Saved data entries

╭──

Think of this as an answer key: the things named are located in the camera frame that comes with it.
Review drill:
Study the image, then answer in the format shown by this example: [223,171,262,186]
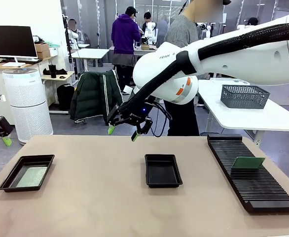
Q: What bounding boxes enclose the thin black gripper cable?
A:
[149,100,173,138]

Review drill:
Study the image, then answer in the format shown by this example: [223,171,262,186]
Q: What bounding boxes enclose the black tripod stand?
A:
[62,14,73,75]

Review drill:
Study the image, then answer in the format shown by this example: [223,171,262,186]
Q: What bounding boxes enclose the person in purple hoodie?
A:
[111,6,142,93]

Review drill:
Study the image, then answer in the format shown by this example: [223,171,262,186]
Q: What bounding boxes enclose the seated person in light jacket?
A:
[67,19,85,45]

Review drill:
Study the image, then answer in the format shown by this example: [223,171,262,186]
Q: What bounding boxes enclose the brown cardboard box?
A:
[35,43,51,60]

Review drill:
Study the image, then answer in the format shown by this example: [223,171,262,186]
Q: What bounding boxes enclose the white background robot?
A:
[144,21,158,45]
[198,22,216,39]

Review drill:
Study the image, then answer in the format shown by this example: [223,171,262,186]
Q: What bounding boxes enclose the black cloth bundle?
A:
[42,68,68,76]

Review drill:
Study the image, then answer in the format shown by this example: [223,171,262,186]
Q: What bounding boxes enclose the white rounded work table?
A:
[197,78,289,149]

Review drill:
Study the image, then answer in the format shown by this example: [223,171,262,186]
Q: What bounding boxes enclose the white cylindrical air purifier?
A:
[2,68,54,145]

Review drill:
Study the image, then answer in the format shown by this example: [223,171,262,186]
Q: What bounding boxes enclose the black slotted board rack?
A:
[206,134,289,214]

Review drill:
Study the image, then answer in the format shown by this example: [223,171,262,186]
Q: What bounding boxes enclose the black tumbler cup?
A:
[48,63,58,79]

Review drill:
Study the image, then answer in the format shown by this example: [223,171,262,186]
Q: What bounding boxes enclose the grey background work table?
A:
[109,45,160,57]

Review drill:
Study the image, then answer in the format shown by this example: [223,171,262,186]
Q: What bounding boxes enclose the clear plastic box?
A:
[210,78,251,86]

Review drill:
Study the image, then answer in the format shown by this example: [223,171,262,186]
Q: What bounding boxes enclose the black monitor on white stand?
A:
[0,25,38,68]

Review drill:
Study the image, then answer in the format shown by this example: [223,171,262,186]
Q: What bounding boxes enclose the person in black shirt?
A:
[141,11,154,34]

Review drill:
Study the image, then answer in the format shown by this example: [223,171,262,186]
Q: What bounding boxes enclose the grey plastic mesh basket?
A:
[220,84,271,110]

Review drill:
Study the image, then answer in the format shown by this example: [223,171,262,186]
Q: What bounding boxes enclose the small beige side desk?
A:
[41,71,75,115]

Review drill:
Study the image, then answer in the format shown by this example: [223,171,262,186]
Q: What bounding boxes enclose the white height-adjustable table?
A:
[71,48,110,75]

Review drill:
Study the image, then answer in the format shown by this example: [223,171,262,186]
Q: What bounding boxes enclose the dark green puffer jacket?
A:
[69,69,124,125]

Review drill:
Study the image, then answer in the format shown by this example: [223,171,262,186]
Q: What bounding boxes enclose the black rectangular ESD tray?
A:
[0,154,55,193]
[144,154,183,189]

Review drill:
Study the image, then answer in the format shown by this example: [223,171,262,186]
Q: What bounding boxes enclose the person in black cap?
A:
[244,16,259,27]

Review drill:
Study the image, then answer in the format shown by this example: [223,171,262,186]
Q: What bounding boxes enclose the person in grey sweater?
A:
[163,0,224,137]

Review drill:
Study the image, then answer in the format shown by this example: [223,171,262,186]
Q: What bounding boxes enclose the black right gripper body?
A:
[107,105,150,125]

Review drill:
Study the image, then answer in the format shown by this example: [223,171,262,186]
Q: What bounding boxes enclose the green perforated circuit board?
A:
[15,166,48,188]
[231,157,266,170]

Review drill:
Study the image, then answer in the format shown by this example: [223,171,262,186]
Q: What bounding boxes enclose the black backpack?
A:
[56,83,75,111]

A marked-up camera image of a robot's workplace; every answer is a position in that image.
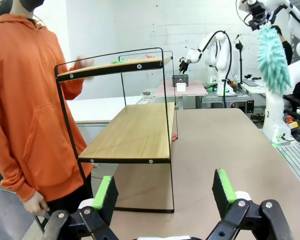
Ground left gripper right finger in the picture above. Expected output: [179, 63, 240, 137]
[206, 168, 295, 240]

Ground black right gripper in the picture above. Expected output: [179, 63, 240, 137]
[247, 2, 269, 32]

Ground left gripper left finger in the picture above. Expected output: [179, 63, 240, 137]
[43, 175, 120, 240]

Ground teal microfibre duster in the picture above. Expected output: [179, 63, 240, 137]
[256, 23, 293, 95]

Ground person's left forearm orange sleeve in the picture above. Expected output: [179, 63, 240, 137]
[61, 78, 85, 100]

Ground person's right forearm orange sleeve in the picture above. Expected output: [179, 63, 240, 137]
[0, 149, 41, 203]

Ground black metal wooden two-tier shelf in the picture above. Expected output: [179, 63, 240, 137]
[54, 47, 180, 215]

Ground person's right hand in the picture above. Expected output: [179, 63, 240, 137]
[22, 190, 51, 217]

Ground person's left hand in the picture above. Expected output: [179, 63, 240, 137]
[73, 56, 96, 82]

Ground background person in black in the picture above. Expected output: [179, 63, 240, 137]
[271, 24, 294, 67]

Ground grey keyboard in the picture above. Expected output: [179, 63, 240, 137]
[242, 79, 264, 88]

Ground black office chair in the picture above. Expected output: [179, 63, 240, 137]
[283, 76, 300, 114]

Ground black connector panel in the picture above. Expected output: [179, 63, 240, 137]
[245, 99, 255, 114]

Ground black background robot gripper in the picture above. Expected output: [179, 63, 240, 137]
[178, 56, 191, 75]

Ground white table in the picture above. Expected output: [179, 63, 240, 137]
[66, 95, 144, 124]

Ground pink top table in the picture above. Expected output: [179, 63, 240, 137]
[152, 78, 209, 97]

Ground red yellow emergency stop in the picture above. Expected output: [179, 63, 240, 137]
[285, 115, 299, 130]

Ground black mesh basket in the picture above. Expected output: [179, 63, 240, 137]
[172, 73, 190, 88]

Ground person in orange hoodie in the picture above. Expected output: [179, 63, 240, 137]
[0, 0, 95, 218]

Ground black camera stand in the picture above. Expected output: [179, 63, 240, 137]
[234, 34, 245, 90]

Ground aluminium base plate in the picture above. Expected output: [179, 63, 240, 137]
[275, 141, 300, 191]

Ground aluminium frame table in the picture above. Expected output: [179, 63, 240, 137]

╰──
╭──

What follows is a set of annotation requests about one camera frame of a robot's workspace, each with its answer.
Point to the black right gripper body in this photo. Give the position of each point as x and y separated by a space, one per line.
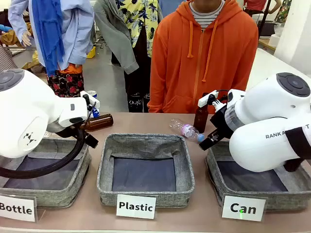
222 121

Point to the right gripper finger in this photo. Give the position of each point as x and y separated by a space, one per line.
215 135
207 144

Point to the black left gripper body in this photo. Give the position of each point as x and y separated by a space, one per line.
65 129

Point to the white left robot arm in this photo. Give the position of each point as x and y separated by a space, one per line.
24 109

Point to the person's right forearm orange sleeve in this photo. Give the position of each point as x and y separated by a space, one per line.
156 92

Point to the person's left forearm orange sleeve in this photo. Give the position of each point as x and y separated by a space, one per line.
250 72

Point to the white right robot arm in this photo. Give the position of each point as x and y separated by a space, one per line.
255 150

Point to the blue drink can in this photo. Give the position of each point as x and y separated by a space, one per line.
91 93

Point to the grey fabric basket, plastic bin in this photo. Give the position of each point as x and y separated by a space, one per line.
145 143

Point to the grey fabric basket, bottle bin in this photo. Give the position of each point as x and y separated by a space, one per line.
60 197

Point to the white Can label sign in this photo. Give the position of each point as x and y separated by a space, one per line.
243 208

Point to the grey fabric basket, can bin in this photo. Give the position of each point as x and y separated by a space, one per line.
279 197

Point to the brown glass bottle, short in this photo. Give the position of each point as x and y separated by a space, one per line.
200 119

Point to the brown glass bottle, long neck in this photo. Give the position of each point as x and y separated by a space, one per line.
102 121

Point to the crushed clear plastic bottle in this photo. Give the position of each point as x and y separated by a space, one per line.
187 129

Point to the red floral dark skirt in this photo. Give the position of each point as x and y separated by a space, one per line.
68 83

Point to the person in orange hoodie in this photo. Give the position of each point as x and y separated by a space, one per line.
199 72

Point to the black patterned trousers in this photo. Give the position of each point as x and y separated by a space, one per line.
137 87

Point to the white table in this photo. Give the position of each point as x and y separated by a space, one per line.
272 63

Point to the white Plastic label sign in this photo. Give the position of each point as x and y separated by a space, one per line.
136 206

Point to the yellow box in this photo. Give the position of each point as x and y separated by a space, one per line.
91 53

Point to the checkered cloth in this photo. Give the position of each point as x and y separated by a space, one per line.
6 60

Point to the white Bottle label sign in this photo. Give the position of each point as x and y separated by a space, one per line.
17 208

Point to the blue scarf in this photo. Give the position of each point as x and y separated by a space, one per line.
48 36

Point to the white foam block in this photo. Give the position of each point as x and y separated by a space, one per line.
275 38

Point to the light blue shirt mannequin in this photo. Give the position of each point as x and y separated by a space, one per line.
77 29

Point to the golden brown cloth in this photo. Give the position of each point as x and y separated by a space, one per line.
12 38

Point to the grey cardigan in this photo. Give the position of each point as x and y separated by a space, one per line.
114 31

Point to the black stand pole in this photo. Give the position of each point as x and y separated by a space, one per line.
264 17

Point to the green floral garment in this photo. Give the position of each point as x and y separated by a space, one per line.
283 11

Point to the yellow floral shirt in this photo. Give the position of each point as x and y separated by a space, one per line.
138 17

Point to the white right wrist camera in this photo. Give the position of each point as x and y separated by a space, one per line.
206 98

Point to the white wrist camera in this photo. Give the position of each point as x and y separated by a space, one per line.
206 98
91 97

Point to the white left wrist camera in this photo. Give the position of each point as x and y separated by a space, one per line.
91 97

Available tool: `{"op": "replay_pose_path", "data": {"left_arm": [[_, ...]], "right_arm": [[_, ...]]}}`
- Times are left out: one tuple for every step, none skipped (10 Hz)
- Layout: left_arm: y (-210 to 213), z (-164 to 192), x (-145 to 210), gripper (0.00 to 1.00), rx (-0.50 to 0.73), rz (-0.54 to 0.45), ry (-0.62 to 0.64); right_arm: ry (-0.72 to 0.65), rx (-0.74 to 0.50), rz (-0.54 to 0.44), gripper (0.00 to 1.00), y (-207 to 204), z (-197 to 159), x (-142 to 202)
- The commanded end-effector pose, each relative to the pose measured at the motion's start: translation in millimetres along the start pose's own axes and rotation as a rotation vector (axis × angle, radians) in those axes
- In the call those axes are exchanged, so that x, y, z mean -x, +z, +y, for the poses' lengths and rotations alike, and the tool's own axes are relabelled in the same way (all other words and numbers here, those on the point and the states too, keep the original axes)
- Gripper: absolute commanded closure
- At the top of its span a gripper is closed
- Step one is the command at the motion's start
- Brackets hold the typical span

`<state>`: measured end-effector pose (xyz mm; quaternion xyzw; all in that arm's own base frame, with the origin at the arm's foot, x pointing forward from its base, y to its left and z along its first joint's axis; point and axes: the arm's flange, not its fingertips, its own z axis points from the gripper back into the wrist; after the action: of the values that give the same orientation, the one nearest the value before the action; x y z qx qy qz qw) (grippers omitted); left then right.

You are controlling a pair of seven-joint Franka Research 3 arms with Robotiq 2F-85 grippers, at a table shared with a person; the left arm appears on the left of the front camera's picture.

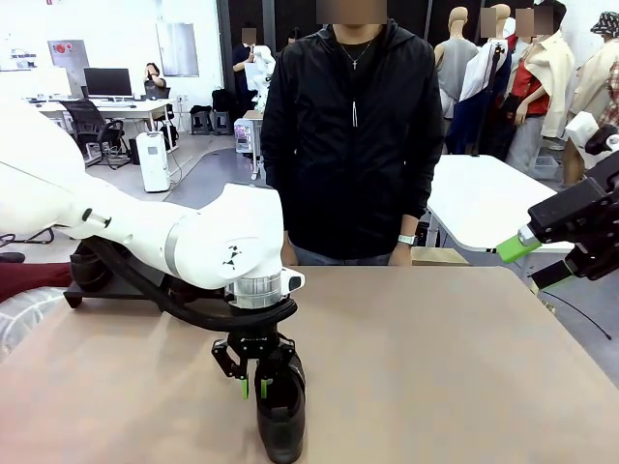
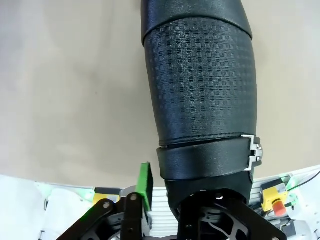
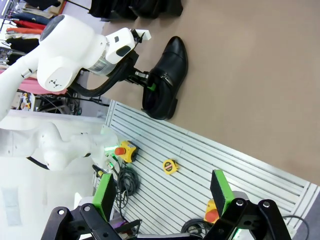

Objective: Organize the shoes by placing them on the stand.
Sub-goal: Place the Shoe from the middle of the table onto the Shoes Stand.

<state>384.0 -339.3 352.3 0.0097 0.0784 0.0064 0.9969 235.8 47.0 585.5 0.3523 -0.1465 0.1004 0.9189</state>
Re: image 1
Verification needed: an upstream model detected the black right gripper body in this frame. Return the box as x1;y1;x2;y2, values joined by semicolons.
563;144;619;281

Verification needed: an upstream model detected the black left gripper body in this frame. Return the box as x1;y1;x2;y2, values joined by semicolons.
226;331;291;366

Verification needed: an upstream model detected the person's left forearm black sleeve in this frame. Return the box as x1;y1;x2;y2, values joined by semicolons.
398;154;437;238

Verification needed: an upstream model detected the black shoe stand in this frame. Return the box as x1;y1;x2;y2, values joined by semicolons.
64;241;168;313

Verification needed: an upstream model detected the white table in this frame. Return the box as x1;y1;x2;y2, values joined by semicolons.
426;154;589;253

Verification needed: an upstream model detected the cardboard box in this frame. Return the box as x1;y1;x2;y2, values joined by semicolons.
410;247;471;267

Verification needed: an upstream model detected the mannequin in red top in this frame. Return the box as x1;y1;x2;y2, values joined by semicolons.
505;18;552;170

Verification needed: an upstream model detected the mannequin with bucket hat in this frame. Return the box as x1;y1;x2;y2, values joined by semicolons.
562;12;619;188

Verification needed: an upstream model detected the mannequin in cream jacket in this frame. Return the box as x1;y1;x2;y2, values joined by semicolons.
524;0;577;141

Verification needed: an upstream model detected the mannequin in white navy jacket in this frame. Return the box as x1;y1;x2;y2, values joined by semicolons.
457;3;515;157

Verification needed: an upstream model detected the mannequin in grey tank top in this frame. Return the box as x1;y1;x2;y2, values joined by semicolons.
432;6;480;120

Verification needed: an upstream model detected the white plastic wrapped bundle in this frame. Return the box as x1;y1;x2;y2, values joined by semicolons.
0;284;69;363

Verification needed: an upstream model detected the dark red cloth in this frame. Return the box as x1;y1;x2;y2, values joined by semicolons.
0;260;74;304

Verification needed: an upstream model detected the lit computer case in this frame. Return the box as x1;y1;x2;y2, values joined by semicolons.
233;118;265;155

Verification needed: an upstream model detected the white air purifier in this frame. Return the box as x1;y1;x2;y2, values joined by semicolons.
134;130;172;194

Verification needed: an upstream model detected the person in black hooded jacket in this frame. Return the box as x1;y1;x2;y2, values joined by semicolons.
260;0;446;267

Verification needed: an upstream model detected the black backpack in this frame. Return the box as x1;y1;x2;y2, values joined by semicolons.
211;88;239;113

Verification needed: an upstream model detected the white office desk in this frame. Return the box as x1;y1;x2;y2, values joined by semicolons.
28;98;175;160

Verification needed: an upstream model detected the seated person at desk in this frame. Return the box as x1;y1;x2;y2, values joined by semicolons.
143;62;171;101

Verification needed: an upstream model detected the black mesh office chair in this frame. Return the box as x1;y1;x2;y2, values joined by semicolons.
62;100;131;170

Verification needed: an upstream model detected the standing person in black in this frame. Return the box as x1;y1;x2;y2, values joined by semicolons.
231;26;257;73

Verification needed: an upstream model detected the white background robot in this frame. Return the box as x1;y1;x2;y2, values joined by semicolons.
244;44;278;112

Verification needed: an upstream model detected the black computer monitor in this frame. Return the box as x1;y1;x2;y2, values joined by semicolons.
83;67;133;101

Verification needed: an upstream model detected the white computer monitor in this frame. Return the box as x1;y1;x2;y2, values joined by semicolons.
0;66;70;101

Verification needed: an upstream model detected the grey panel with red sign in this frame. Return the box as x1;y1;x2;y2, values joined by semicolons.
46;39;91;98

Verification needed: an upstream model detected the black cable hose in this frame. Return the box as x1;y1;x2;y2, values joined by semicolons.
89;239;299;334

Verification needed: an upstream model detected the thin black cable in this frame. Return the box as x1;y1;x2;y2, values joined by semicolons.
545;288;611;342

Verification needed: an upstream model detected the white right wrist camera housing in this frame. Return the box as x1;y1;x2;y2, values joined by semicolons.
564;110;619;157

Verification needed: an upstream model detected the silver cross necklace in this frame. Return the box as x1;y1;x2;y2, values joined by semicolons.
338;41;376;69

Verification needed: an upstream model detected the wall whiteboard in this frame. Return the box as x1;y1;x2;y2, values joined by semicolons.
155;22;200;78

╰──

> What you will do:
Whenever the string "axes" shows up in a line of the entries, copy that line.

> Exercise answer:
- The commanded end-effector pose, each relative to the pose measured at the motion's start: translation in millimetres along the start pose's own axes and rotation as a rotation vector (axis × angle, radians) in those axes
- In the call those axes are exchanged, so that x, y, z mean -x, +z, +y, for the poses' lengths and rotations alike, and the tool's own axes are relabelled in the same way (all other words and numbers here, those on the point and the states too, keep the original axes)
`<state>`: measured end-effector pose (xyz mm; quaternion xyzw; all in that arm's own base frame, with the origin at the arm's foot, x pointing forward from its base, y to its left and z along its first joint's axis; point and axes: the arm's flange, not its fingertips, its own z axis points from the gripper back into the wrist; after the action: of the values that give the same orientation, the one nearest the value before the action; x y z qx qy qz qw) (grippers omitted); left then right.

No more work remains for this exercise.